Tuesday, February 24, 2026

Guerrero toll plazas taken over by protesters 80 times so far this year

Teachers, student teachers and other protesters have taken over toll booths on the Cuernavaca-Acapulco highway 80 times so far this year, the government reports. 

The normalistas, as the student teachers are known, and their supporters have commandeered toll plazas in La Venta, Palo Blanco and Paso Morelos, Guerrero, in protest against the September 2014 disappearance of 43 of their fellow students from the state-run Ayotzinapa teacher training college in Iguala, Guerrero.

The modus operandi is to approach the toll booths and take control of the gates, raising them for motorists who pay them 50 pesos, which they say is a contribution to their activism and a donation to the parents of the 43 missing students. 

So far this year, police have not taken action to prevent the take-overs, remaining on the sidelines observing except for one instance in Palo Blanco on July 15 when police and the National Guard intervened.

Authorities say the hijacking of toll booths had somewhat diminished due to the coronavirus pandemic, but since the last week of July the students have begun ramping up their activities. 

Last Wednesday, protesters commandeered the Pasos Morelos toll plaza and a normalista was hit by a car after a driver chose not to stop. The injured student was taken to the hospital in Chilpancingo with injuries to the pelvis, clavicle and abdomen. 

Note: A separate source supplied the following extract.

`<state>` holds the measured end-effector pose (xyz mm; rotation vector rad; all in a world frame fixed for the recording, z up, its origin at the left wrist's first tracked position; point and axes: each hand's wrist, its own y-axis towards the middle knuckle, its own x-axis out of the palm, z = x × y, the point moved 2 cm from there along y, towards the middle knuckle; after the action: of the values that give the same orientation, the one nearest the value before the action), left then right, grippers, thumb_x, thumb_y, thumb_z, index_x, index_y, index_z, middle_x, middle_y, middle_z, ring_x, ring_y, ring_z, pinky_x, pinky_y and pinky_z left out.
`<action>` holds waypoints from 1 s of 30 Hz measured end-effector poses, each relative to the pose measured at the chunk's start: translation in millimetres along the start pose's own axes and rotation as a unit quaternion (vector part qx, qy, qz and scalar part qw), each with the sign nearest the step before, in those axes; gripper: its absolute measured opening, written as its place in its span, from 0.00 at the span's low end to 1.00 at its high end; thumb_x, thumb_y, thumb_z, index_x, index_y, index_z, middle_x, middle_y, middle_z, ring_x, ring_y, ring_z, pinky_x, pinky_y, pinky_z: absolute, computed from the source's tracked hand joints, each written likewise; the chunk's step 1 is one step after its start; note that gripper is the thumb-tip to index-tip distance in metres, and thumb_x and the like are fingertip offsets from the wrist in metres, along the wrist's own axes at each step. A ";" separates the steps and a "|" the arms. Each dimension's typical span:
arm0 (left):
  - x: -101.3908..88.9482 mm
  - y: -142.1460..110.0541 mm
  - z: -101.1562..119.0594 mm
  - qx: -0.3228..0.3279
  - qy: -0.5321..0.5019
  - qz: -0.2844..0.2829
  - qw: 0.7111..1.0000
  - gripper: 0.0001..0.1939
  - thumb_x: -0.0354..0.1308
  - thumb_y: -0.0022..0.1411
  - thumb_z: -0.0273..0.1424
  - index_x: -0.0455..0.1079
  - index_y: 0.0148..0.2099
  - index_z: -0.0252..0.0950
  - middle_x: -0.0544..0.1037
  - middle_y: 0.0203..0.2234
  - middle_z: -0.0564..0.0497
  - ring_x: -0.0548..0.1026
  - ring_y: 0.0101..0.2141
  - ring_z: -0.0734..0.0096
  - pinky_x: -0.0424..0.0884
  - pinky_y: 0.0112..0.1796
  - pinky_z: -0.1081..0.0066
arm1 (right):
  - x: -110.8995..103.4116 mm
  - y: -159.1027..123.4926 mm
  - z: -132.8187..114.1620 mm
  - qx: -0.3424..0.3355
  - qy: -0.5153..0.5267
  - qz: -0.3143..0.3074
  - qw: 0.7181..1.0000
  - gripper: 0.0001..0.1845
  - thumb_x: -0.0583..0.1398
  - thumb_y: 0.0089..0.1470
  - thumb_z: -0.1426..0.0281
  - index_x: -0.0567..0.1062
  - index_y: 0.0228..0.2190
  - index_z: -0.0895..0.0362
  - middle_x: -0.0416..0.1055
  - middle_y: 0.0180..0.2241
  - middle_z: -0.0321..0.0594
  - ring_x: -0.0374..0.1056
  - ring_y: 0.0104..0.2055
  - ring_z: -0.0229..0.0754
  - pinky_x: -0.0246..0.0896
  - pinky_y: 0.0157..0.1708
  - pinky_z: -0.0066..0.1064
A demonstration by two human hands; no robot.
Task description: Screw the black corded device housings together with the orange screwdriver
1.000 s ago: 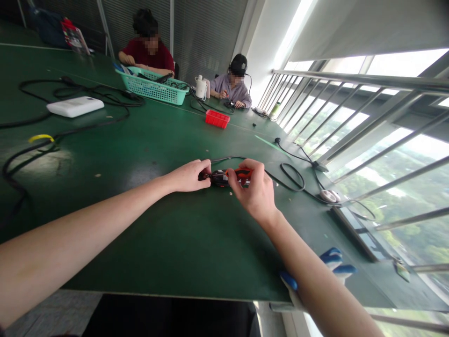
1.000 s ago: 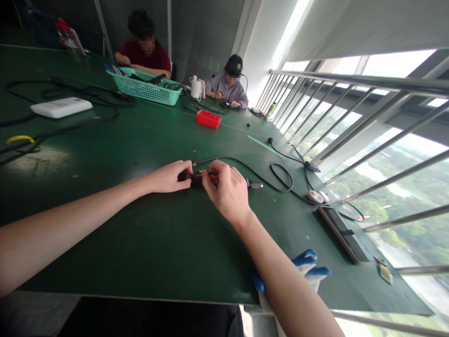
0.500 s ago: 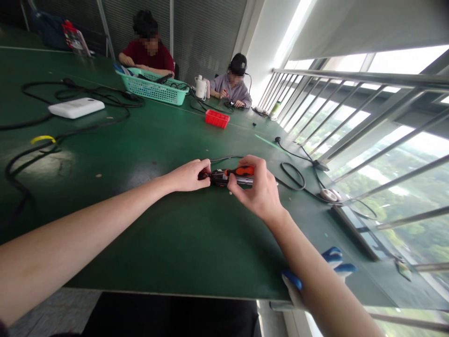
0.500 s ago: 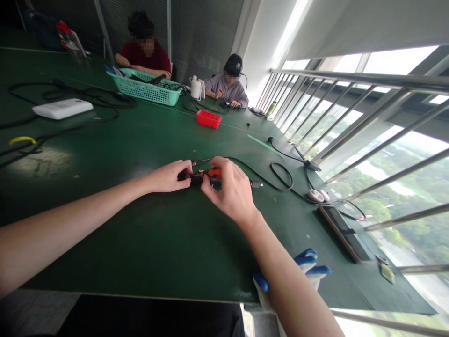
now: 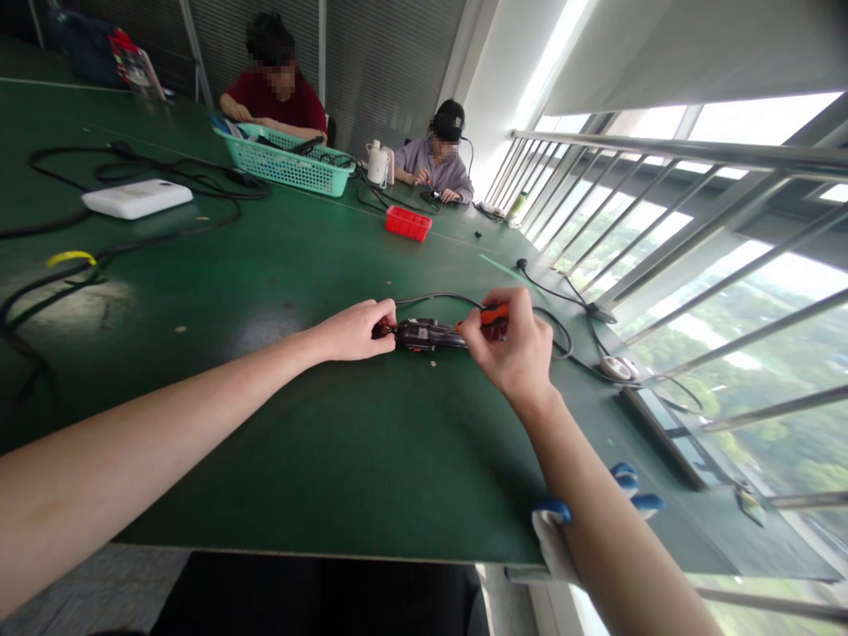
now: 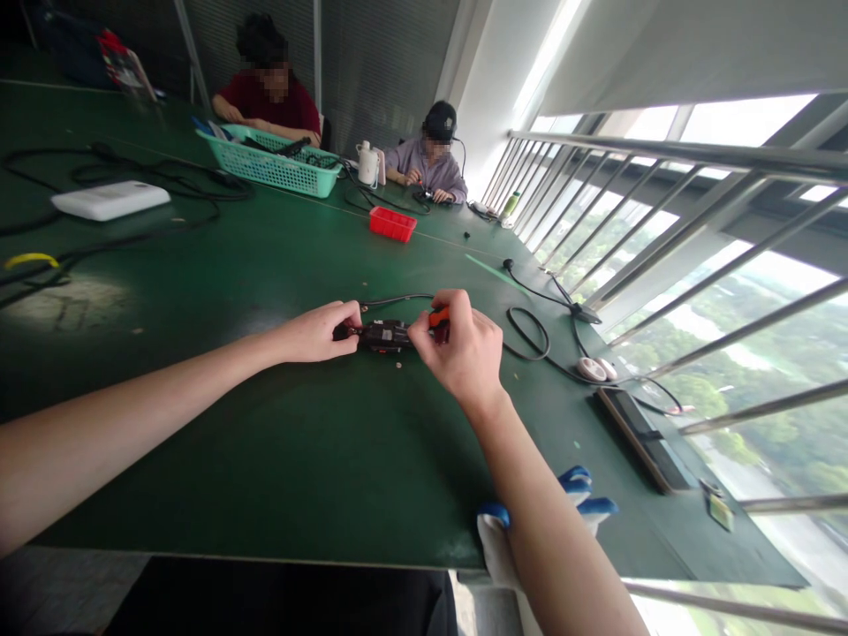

On July 26, activists announced a series of demonstrations in support of the parents of the missing who continue to demand that the government bring their children home alive.

The renewed call to action comes after the Attorney General’s Office announced in early July that two grams of skeletal remains found in a canyon in Cocula are those of disappeared student Christian Alfonso Rodríguez Telumbre, as confirmed by Austrian and Argentinian scientists.

However, the student’s parents say that the piece of bone is not enough for them to believe it belongs to their child.

An investigation into the kidnappings was resumed under President López Obrador shortly after taking office in 2018. His government rejects the previous administration’s claim that corrupt police officers handed the students over to a criminal gang, the Guerreros Unidos, who killed them and burned their bodies.